Within a day or two, some letter writers gave public statements saying all their concerns had been addressed. Along with his colleagues he carefully orchestrated a meeting of the Congress Working Committee (CWC) two days after the dissent letter became public. This was regarded as a well choreographed move and leaders after leaders poured in their praises for Sonia Gandhi and requested her to stay president of congress till a new person was elected.
Another remarkable contribution made by Patel with his wit and people skills was in 2008 during the Indo-US nuclear deal which Dr Manmohan Singh who was determined to go ahead with it even if his government was threatened. The threat posed by his left allies left UPA short of numbers and that’s when AP’s relationship with other parties came in handy. Patel reached out to the then leader of Samajwadi Party- Amar Singh who’s part has 39 MPs whose votes would make up for the vacuum created by the left. The two of them, together roped in several key leaders like former president APJ Abdul Kalam who convinced Mulayam Singh Yadav and others to vote with the Manmohan Singh government. Resultantly, UPA was able to secure a comfortable 275 votes. Patel closely worked with Pranab Mukherjee to deliver the trust win.

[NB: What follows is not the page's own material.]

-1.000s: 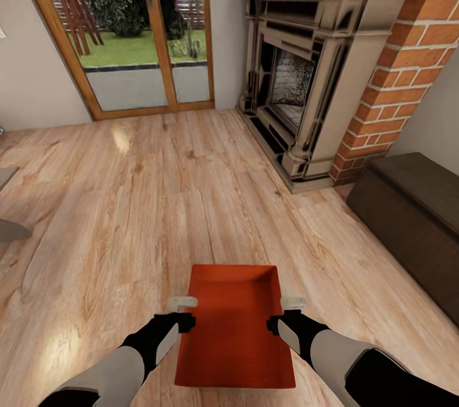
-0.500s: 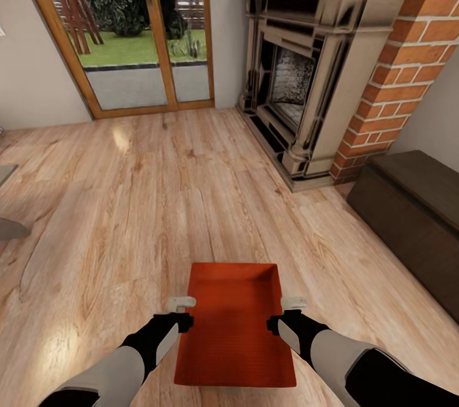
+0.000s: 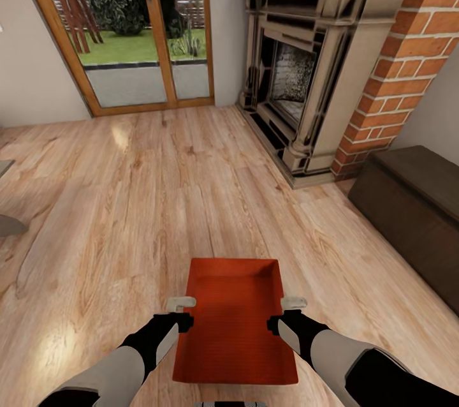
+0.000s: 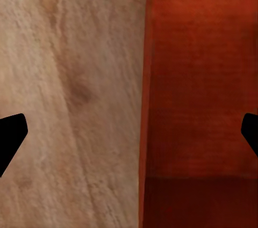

AP’s political and personal life was marked by his relationship with power, which he wore very lightly with a smile and often understating his own authority. One might critique that should a man who largely operated invisibly have exercised such power without commensurate public accountability? Irrespective of one’s view on Patel, there is little doubt that he remained a true, loyal, indispensable pillar of the Congress—and, by extension, of Indian politics.